EXERCISE REQUIREMENTS —
The records are to be repeated exactly, and any images in them are to be dropped.

RECORDS TO USE —
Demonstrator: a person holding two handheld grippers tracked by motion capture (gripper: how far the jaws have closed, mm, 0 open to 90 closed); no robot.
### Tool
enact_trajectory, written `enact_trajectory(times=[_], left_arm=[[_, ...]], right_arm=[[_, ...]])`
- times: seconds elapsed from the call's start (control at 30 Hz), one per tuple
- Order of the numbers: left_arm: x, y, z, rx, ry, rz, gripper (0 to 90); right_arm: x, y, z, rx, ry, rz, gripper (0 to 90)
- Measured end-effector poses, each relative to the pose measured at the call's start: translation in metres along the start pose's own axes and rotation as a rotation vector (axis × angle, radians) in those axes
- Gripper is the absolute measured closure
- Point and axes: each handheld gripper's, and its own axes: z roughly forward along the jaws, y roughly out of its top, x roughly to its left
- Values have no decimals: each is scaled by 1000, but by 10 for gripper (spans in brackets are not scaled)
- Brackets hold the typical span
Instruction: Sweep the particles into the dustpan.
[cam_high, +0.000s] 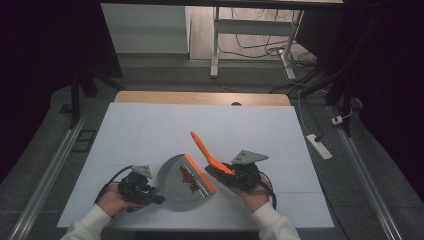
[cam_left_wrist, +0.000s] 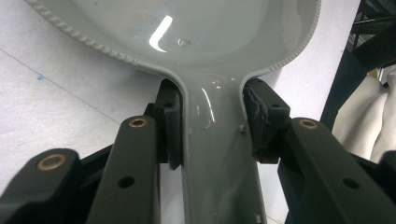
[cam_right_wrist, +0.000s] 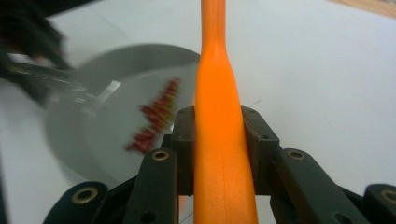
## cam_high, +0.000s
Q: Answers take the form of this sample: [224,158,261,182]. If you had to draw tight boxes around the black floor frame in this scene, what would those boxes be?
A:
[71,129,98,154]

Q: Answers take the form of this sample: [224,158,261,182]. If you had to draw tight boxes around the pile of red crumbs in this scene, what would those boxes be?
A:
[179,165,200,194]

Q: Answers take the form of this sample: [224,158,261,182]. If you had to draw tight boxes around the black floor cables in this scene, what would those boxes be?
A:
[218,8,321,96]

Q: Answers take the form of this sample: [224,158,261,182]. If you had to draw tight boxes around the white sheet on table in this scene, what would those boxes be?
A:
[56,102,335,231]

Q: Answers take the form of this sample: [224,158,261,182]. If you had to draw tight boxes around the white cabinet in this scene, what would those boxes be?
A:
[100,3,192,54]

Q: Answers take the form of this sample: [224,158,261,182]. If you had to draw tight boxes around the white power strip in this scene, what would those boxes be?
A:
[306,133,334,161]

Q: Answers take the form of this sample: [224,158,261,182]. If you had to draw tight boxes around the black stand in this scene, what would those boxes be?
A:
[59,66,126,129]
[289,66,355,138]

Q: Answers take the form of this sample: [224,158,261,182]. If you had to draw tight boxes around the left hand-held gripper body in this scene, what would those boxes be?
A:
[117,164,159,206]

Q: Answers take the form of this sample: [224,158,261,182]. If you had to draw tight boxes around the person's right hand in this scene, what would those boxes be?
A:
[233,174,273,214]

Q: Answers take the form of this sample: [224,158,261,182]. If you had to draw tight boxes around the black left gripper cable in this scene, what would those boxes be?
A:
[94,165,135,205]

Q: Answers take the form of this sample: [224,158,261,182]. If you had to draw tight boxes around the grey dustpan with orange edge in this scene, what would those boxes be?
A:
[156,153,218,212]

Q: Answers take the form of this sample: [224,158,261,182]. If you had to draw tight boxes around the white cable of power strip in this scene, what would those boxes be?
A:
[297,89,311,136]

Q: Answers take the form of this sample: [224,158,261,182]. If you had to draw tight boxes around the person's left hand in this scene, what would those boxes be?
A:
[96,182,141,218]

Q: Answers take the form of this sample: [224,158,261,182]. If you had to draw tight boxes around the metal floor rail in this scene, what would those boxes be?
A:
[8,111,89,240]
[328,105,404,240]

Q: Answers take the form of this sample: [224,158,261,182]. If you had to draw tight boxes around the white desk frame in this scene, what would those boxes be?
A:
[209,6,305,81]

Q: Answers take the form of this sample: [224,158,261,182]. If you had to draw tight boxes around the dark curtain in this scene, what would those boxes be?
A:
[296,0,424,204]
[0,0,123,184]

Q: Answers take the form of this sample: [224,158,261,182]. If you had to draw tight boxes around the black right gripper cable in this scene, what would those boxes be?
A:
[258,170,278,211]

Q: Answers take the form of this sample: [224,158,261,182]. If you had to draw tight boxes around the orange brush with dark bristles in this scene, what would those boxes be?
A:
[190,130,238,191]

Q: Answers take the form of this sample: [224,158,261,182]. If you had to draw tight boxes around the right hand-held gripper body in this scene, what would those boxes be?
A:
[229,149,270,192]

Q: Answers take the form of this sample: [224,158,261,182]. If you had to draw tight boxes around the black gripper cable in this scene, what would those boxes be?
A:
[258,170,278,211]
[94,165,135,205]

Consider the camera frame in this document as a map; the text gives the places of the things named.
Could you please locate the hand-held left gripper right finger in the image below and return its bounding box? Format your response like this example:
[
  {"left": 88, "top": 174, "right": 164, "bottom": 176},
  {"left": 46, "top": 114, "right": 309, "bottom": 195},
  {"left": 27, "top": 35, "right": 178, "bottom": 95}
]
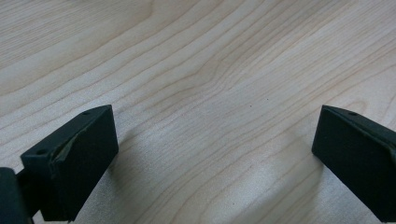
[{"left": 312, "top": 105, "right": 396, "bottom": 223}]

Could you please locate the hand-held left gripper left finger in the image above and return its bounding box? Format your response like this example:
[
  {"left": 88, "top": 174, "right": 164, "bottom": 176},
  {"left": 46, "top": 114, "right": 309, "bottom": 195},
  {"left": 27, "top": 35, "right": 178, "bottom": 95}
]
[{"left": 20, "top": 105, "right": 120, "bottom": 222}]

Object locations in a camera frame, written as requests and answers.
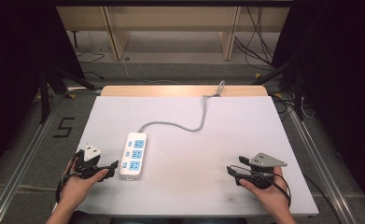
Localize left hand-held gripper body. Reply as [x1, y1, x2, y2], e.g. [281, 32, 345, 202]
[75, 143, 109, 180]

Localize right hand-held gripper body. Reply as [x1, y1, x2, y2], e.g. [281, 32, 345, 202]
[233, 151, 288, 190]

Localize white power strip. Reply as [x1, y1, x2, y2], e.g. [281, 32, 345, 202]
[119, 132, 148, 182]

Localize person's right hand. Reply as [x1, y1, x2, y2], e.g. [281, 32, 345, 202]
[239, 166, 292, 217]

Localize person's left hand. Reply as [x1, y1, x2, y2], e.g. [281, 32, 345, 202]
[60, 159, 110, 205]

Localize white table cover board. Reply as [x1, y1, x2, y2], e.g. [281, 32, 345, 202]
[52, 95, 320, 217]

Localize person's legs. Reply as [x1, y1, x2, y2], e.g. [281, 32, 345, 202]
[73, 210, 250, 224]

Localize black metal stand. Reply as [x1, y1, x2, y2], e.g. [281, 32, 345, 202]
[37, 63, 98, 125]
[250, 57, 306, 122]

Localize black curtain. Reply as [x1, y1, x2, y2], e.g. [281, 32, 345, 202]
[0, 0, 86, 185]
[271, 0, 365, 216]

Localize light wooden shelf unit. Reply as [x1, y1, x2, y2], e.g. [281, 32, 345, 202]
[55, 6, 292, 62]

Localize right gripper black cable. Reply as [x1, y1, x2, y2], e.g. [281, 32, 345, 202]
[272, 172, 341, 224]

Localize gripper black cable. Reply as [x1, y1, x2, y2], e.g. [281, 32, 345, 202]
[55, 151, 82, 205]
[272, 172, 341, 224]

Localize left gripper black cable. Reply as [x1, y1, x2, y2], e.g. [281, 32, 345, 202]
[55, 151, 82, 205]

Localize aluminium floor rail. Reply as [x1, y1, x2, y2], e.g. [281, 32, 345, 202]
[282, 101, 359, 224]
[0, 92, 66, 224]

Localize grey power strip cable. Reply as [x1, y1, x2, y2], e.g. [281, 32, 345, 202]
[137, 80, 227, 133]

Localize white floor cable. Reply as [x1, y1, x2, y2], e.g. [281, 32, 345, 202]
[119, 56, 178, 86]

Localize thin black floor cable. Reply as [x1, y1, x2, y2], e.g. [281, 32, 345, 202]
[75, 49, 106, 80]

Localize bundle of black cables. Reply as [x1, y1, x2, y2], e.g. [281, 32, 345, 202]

SOLUTION FOR THIS PROBLEM —
Demonstrator: a person holding two handheld grippers tracked by motion capture (gripper: how far the jaws have closed, mm, 0 open to 90 closed); no robot.
### Tool
enact_trajectory, written `enact_trajectory(times=[_], left_arm=[[_, ...]], right_arm=[[_, ...]])`
- times: seconds elapsed from the call's start (control at 30 Hz), one per tuple
- Order of the numbers: left_arm: x, y, z, rx, ry, rz, gripper (0 to 90); right_arm: x, y, z, rx, ry, rz, gripper (0 to 90)
- Measured end-effector poses, each relative to the pose measured at the call's start: translation in metres along the start pose's own axes and rotation as a rotation vector (axis × angle, radians) in those axes
- Gripper is the absolute measured closure
- Point and axes: each handheld gripper's, and its own axes: z roughly forward along the jaws, y roughly out of its top, x roughly to its left
- Values have no decimals: each is scaled by 1000, but by 10 for gripper (spans in brackets are not scaled)
- Brackets hold the typical span
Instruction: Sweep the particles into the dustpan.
[cam_high, +0.000s] 
[cam_left_wrist, +0.000s] 
[cam_right_wrist, +0.000s] 
## cam_high, +0.000s
Q: Answers take the form of this sample: [224,158,261,182]. If you had to draw tight boxes around the black floor frame in this scene, what would those boxes be?
A:
[71,129,98,154]

Q: Answers take the form of this sample: [224,158,261,182]. If you had to draw tight boxes around the pile of red crumbs in this scene, what would those boxes be?
A:
[179,165,200,194]

Q: Answers take the form of this sample: [224,158,261,182]. If you had to draw tight boxes around the black floor cables in this scene, what would those boxes be?
A:
[218,8,321,96]

Q: Answers take the form of this sample: [224,158,261,182]. If you had to draw tight boxes around the white sheet on table in this scene, what would those boxes be?
A:
[56,102,335,231]

Q: Answers take the form of this sample: [224,158,261,182]. If you had to draw tight boxes around the white cabinet in this scene, what would those boxes be?
A:
[100,3,192,54]

Q: Answers take the form of this sample: [224,158,261,182]. If you had to draw tight boxes around the white power strip in this scene, what would those boxes be?
A:
[306,133,334,161]

Q: Answers take the form of this sample: [224,158,261,182]. If you had to draw tight boxes around the black stand in this scene, what would those boxes be?
A:
[59,66,126,129]
[289,66,355,138]

Q: Answers take the form of this sample: [224,158,261,182]. If you had to draw tight boxes around the left hand-held gripper body in this scene, what would those boxes be?
A:
[117,164,159,206]

Q: Answers take the form of this sample: [224,158,261,182]. If you had to draw tight boxes around the person's right hand in this scene, what would those boxes be?
A:
[233,174,273,214]

Q: Answers take the form of this sample: [224,158,261,182]. If you had to draw tight boxes around the black left gripper cable in this scene, what would those boxes be?
A:
[94,165,135,205]

Q: Answers take the form of this sample: [224,158,261,182]. If you had to draw tight boxes around the grey dustpan with orange edge in this scene, what would those boxes be?
A:
[156,153,218,212]

Q: Answers take the form of this sample: [224,158,261,182]. If you had to draw tight boxes around the white cable of power strip in this scene, what would those boxes be?
A:
[297,89,311,136]

Q: Answers take the form of this sample: [224,158,261,182]. If you had to draw tight boxes around the person's left hand in this scene, what would those boxes be?
A:
[96,182,141,218]

Q: Answers take the form of this sample: [224,158,261,182]. If you had to draw tight boxes around the metal floor rail in this scene, what would those boxes be?
A:
[8,111,89,240]
[328,105,404,240]

Q: Answers take the form of this sample: [224,158,261,182]. If you had to draw tight boxes around the white desk frame in this scene, what would those boxes be?
A:
[209,6,305,81]

Q: Answers take the form of this sample: [224,158,261,182]. If you had to draw tight boxes around the dark curtain in this scene, what would those boxes be?
A:
[296,0,424,204]
[0,0,123,184]

Q: Answers take the form of this sample: [224,158,261,182]. If you had to draw tight boxes around the black right gripper cable in this scene, what would those boxes be?
A:
[258,170,278,211]

Q: Answers take the form of this sample: [224,158,261,182]. If you had to draw tight boxes around the orange brush with dark bristles in this scene, what would those boxes be?
A:
[190,130,238,191]

Q: Answers take the form of this sample: [224,158,261,182]. If you had to draw tight boxes around the right hand-held gripper body in this scene, what would those boxes be?
A:
[229,149,270,192]

Q: Answers take the form of this sample: [224,158,261,182]. If you had to draw tight boxes around the black gripper cable in this scene, what would those boxes be?
A:
[258,170,278,211]
[94,165,135,205]

Consider the camera frame in this document as a map; the text gives the places of the things named.
Could you please locate the hand-held left gripper right finger in the image below and return its bounding box? Format your response like this example:
[
  {"left": 88, "top": 174, "right": 164, "bottom": 176},
  {"left": 46, "top": 114, "right": 309, "bottom": 195},
  {"left": 27, "top": 35, "right": 178, "bottom": 95}
]
[{"left": 312, "top": 105, "right": 396, "bottom": 223}]

Could you please locate the hand-held left gripper left finger in the image above and return its bounding box? Format your response like this example:
[
  {"left": 88, "top": 174, "right": 164, "bottom": 176},
  {"left": 46, "top": 114, "right": 309, "bottom": 195},
  {"left": 27, "top": 35, "right": 178, "bottom": 95}
]
[{"left": 20, "top": 105, "right": 120, "bottom": 222}]

Object locations in a camera frame, written as requests and answers.
Localize left hand-held gripper body. Reply as [x1, y1, x2, y2], e.g. [281, 32, 345, 202]
[75, 143, 109, 180]

Localize right hand-held gripper body. Reply as [x1, y1, x2, y2], e.g. [281, 32, 345, 202]
[233, 151, 288, 190]

Localize white power strip. Reply as [x1, y1, x2, y2], e.g. [281, 32, 345, 202]
[119, 132, 148, 182]

Localize person's right hand. Reply as [x1, y1, x2, y2], e.g. [281, 32, 345, 202]
[239, 166, 292, 217]

Localize person's left hand. Reply as [x1, y1, x2, y2], e.g. [281, 32, 345, 202]
[60, 159, 110, 205]

Localize white table cover board. Reply as [x1, y1, x2, y2], e.g. [281, 32, 345, 202]
[52, 95, 320, 217]

Localize person's legs. Reply as [x1, y1, x2, y2], e.g. [281, 32, 345, 202]
[73, 210, 250, 224]

Localize black metal stand. Reply as [x1, y1, x2, y2], e.g. [281, 32, 345, 202]
[37, 63, 98, 125]
[250, 57, 306, 122]

Localize black curtain. Reply as [x1, y1, x2, y2], e.g. [281, 32, 345, 202]
[0, 0, 86, 185]
[271, 0, 365, 216]

Localize light wooden shelf unit. Reply as [x1, y1, x2, y2], e.g. [281, 32, 345, 202]
[55, 6, 292, 62]

Localize right gripper black cable. Reply as [x1, y1, x2, y2], e.g. [281, 32, 345, 202]
[272, 172, 341, 224]

Localize gripper black cable. Reply as [x1, y1, x2, y2], e.g. [281, 32, 345, 202]
[55, 151, 82, 205]
[272, 172, 341, 224]

Localize left gripper black cable. Reply as [x1, y1, x2, y2], e.g. [281, 32, 345, 202]
[55, 151, 82, 205]

Localize aluminium floor rail. Reply as [x1, y1, x2, y2], e.g. [281, 32, 345, 202]
[282, 101, 359, 224]
[0, 92, 66, 224]

Localize grey power strip cable. Reply as [x1, y1, x2, y2], e.g. [281, 32, 345, 202]
[137, 80, 227, 133]

Localize white floor cable. Reply as [x1, y1, x2, y2], e.g. [281, 32, 345, 202]
[119, 56, 178, 86]

Localize thin black floor cable. Reply as [x1, y1, x2, y2], e.g. [281, 32, 345, 202]
[75, 49, 106, 80]

Localize bundle of black cables. Reply as [x1, y1, x2, y2], e.g. [281, 32, 345, 202]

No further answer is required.